Only Edith, the unmarried youngest child, ‘always flustered’ and inclined to say the wrong thing, and who the rest of the family dismiss as scatterbrained and ‘a half-wit’ (pretty much like her mother, then), has any emotional intelligence, is ‘surprisingly shrewd’, and perceives her mother’s true nature, just as she sees through the hypocrisy, greed and bullying of her siblings – except for her equally unprepossessing brother Kay, a bachelor whose collection of compasses and astrolabes was all that interested him and kept him happy.

What follows is a revealing portrait of a woman asserting her right to be herself – Vita habitually denied she was a feminist, but a believer in human rights. As a member of the bohemian, ostensibly free-thinking Bloomsbury set, and Virginia Woolf’s lover (along with Violet Trefusis and others), Vita was intent on showing how society oppressed and constrained women and their individuality, and how the institution of marriage precluded most women from expressing their true selves. Lady Slane had longed to be an artist, but marriage to Henry meant that she never once painted. She had a role to play as his decorative ‘appendage’, his obedient wife – this is the only life for which women like her were ‘formed, dressed, bedizened, educated…safeguarded, kept in the dark, hinted at, segregated, repressed, all that at a given moment they may be delivered, or may deliver their daughters over, to Minister to a Man’.

Victoria Glendinning, in an astute and intelligent Introduction, considers the weaknesses in this portrayal. Why make Lady Slane so intellectually dim, so feminine? Her argument is compelling.

The newly liberated old woman’s life in Hampstead is amusingly told, with some engagingly eccentric characters – including a long-forgotten old flame who turns up unexpectedly, reminding her of what she once glimpsed but foreswore in her radiant, unquestioning youth – and some lively, sparkling prose. It’s hard to believe that home-educated Vita saw herself, like Lady Slane, as a rather stupid and limited writer beside the glittering Virginia Woolf.
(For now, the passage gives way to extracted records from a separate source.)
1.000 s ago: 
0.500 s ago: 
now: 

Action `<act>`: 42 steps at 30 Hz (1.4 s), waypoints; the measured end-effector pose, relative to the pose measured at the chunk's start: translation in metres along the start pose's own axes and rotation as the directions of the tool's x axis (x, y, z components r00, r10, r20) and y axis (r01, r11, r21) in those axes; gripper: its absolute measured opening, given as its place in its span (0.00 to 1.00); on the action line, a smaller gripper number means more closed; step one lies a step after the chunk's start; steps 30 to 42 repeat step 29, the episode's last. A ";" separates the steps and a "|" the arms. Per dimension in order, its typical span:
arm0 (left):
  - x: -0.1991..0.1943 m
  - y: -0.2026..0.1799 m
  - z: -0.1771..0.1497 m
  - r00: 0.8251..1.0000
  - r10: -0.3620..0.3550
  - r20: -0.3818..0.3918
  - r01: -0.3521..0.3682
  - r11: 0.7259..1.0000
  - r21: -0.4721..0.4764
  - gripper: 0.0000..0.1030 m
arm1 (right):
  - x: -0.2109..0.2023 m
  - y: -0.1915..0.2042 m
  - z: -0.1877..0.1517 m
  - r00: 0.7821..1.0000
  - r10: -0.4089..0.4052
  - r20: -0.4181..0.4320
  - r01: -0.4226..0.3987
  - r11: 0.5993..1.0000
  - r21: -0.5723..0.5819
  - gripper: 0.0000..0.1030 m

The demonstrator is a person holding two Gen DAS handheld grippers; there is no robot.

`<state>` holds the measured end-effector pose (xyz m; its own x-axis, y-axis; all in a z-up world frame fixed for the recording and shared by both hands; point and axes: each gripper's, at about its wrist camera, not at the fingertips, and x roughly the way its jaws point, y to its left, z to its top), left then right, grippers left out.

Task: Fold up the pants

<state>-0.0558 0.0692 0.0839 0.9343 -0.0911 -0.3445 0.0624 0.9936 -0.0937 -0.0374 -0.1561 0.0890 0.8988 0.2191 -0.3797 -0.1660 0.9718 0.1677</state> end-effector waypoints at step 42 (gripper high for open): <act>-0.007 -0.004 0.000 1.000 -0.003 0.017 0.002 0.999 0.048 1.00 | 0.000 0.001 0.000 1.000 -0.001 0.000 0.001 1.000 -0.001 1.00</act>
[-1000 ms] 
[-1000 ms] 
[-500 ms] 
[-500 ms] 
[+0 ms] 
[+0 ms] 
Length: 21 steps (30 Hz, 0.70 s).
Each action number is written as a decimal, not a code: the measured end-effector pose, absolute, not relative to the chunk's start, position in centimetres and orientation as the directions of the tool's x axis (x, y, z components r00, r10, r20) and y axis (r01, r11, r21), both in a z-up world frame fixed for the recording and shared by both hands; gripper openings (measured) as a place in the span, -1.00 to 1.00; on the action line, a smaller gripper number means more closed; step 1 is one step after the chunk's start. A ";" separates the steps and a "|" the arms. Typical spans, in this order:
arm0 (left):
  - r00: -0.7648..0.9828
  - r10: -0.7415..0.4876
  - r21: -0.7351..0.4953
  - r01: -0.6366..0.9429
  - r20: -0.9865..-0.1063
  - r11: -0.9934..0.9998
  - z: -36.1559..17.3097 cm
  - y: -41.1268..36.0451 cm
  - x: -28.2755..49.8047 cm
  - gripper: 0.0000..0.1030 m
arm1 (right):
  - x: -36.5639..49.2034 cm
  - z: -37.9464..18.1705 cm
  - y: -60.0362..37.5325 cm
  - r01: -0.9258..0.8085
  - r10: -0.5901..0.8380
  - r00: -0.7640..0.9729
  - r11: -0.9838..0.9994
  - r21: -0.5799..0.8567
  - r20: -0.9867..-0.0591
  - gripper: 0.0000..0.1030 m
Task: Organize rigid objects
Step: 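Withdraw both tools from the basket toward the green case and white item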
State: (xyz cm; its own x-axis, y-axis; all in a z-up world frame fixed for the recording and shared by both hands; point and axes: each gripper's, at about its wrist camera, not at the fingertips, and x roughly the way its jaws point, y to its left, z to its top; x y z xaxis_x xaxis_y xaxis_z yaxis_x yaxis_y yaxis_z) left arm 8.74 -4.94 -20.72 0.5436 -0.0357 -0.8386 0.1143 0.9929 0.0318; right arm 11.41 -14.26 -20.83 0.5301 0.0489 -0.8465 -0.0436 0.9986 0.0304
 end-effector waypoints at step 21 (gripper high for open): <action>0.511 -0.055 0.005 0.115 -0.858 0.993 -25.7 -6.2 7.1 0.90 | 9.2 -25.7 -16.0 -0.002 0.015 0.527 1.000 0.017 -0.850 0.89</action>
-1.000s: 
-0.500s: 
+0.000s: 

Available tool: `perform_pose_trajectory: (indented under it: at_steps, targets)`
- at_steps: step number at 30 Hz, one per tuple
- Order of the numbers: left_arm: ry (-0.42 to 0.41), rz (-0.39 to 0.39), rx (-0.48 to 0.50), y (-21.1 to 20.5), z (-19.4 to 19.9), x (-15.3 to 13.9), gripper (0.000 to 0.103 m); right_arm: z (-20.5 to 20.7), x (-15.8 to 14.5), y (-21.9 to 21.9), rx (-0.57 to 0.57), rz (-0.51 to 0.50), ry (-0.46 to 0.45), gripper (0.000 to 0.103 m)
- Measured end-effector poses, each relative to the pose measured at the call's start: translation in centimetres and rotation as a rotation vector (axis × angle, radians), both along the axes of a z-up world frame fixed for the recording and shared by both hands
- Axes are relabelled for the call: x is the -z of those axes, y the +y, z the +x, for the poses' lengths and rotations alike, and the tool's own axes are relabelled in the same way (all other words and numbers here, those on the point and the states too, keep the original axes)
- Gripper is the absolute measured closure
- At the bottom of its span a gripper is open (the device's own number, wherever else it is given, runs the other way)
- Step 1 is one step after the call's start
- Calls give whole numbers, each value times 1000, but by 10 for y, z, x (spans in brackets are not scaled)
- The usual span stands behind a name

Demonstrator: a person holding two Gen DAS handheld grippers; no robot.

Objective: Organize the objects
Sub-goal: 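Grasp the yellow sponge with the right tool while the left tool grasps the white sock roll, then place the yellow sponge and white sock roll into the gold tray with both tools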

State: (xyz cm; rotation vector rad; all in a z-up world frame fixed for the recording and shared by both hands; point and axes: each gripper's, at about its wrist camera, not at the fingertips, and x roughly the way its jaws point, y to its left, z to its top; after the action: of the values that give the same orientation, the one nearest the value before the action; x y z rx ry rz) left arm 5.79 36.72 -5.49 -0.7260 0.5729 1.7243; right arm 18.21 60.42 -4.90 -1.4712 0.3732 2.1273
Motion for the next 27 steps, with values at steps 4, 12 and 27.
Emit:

Take this, for example: Lady Slane’s landlord, the delightfully strange Mr Bucktrout, has taken a liking to her – he’s refused to rent out his house for decades, but recognises in her a kindred spirit; he’s even taken to giving her little presents, and is one of the few people she’ll allow to visit. She thinks of his small, thoughtful gestures of attentiveness, comparing them favourably with the empty manners of polite society:

Courtesy ceased to be blankly artificial, when prompted by real esteem; it became, simply, one of the decent, veiling graces; a formula by which a profounder feeling might be conveyed.

She remembers a flock of yellow and white butterflies that once accompanied her and her husband as they crossed the Persian desert together, in a passage too long to quote here, but which is a beautiful, fragile image of the life she glimpsed but was unable to enter into. As the man says who once locked eyes and souls with her in India, and then left her life:

Face it, Lady Slane. Your children, your husband, your splendour, were nothing but obstacles that kept you from yourself. They were what you chose to substitute for your real vocation. You were too young, I suppose, to know any better, but when you chose that life you sinned against the light.

Men do kill women, he concludes. Henry had ‘cheated her of her chosen life’, she reflects on another occasion, but had offered her another, an ‘ample life’, but one ‘pressed up close against her own nursery’. He’d substituted his life and interests, or their children’s, for her own. ‘It had never occurred to him that she might prefer simply to be herself.’

Vita can write (ok, maybe not sustained over every page), and needn’t have felt inadequate when compared with the better fiction of her famous lover; I’d have liked to quote more examples to support my case, and realise I’ve focused here on the novel’s themes and moral, rather than on the style. I’d be interested to know if I’m alone in admiring it – despite its unevenness. She is indeed a lesser talent, less serious, ambitious and experimental, less important in the annals of literature, perhaps, than the author of Orlando, whose protagonist is based on Vita; but there’s some fine writing in this heartfelt novel, even though it flags about halfway through.